Governor Ron DeSantis unveiled the proposed map Monday. Florida House and Senate committees approved it Tuesday within hours of the special session opening, without public hearings and over objections from both Democrats and several Republicans. Both chambers are expected to give final approval Wednesday — meaning a map that would reshape Florida’s congressional delegation was conceived, advanced through committee, and passed into law in less than 72 hours.
The map, drawn by DeSantis staffers, would shift Florida’s congressional delegation from its current 20-8 Republican advantage to an intended 24-4 split — creating four new GOP-leaning seats by redrawing districts currently held by Tampa Democrat Kathy Castor, Orlando Democrat Darren Soto, and two South Florida Democrats. DeSantis released the map first to Fox News Digital, color-coded in red and blue — a detail that election law experts noted immediately, since Florida’s constitution includes anti-gerrymandering provisions that explicitly prohibit using partisan intent in drawing districts.
“I drew this map as a race-neutral map, without consideration for race,” Jason Poreda, the DeSantis staffer who drew the lines, told lawmakers in Tuesday’s committee hearing. Laughter erupted in the room. The Republican committee chair immediately intervened. “There will not be laughter,” he said.
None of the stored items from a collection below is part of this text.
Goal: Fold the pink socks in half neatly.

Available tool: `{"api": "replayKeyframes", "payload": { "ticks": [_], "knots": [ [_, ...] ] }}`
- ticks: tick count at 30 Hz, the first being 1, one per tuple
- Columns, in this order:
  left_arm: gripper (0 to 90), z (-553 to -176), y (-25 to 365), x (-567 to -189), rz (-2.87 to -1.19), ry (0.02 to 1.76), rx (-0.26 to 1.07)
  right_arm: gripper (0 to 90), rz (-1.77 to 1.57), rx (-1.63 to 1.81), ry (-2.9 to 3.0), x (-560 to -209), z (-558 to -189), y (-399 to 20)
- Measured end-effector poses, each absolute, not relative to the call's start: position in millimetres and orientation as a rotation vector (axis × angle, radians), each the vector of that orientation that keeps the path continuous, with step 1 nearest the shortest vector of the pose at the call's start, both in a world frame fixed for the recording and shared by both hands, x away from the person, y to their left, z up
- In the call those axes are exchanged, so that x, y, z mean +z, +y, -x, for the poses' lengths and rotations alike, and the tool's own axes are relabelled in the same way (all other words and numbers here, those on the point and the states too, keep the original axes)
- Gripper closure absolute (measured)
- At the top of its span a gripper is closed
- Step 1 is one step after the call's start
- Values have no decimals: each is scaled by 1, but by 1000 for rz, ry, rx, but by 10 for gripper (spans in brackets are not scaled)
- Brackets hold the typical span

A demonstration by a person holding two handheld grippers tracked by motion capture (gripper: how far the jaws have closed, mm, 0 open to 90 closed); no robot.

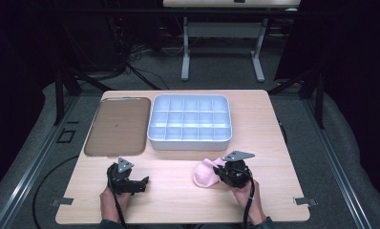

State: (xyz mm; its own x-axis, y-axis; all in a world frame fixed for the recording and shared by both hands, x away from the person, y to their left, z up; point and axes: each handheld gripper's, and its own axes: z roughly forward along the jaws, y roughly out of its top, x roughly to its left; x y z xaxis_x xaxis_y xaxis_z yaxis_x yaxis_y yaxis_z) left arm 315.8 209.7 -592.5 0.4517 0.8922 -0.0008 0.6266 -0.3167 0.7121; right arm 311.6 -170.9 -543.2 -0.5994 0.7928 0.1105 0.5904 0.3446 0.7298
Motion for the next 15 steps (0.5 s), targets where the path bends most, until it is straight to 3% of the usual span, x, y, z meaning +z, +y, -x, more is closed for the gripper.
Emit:
{"api": "replayKeyframes", "payload": {
  "ticks": [15],
  "knots": [
    [0, -316, 210, -593, -2058, 1263, 528, 783, -1305, 1087, 2405, -550, -305, -123]
  ]
}}
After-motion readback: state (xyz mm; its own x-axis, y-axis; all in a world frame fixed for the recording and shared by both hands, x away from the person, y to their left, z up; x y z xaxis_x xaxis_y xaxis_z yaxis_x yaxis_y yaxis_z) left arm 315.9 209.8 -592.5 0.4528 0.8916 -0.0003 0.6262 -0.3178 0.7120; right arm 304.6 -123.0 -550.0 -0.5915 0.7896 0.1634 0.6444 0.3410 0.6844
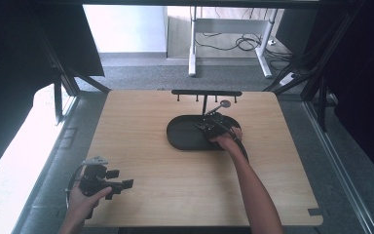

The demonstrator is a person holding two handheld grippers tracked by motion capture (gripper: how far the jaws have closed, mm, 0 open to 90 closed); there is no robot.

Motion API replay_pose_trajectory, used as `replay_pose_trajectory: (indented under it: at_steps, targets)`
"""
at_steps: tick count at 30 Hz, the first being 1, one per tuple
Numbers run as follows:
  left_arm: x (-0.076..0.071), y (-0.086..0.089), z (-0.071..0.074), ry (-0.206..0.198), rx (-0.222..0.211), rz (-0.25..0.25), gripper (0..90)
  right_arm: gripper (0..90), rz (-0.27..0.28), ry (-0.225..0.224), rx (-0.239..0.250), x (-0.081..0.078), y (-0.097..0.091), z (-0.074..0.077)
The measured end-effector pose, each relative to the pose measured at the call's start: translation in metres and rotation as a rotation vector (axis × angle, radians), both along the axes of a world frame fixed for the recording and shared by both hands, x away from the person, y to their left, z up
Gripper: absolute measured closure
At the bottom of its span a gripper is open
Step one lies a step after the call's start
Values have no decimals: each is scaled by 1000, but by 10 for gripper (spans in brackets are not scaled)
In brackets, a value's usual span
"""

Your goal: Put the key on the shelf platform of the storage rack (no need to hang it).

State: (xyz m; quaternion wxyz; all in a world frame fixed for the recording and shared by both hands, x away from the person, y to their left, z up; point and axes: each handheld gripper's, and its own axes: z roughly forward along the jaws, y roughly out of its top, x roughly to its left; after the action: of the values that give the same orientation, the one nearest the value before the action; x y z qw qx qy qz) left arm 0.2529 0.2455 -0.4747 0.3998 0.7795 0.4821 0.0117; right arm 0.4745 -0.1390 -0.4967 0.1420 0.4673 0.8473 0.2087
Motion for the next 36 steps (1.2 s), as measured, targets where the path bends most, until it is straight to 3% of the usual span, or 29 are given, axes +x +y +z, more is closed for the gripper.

The political logic behind the map is straightforward. Florida is the last available state where Republicans can target House seats through redistricting before the November midterms. Texas drew five new Republican-leaning seats last year. California Democrats countered with five of their own. Virginia voters approved a Democratic map last week that could produce four Democratic pickups. Florida is Trump’s — and DeSantis’s — answer.
The problem, as several Florida Republicans have acknowledged privately, is that creating four new GOP-leaning seats requires diluting the Republican margins in existing safe seats. In a midterm environment where Democrats have been dramatically outperforming their 2024 baselines in special elections, making previously safe Republican incumbents compete in newly competitive districts is a real risk.
House Democratic Leader Hakeem Jeffries has been direct about what he sees as the political miscalculation.
“Our message to Florida Republicans is F around and find out,” Jeffries said. “If they go down the road of a DeSantis dummymander, the Florida Republicans are going to find themselves in the same situation as Texas Republicans, who are on the run right now.”
A “dummymander” — election analyst Dave Wasserman’s term for a gerrymander that backfires on the party that drew it — is exactly what happened in Texas, where the five seats Republicans created by spreading their voters thin are now considered competitive rather than safe in the current political environment.
University of Florida redistricting expert Michael McDonald said the map is probably a net gain of two to three seats for Republicans in a normal election year, not four — and could backfire catastrophically if Democrats’ current turnout advantage holds through November.
Legal challenges are already filed. Florida’s constitution bans partisan gerrymandering under the Fair Districts Amendment approved by voters in 2010. DeSantis’s general counsel has argued that a Florida Supreme Court ruling last year striking down the racial-protection provision of the amendment effectively nullified the rest of it — a legal theory that election law scholars have described as a stretch. The Florida Supreme Court, six of whose seven members were appointed by DeSantis, will ultimately decide.
If the map survives legal challenge and is implemented, it would cancel out Virginia’s Democratic gains and leave the national redistricting arms race in roughly the same place it started — with Republicans holding a slight edge but nowhere near the five-seat gain Trump originally demanded when he kicked off the entire process last year.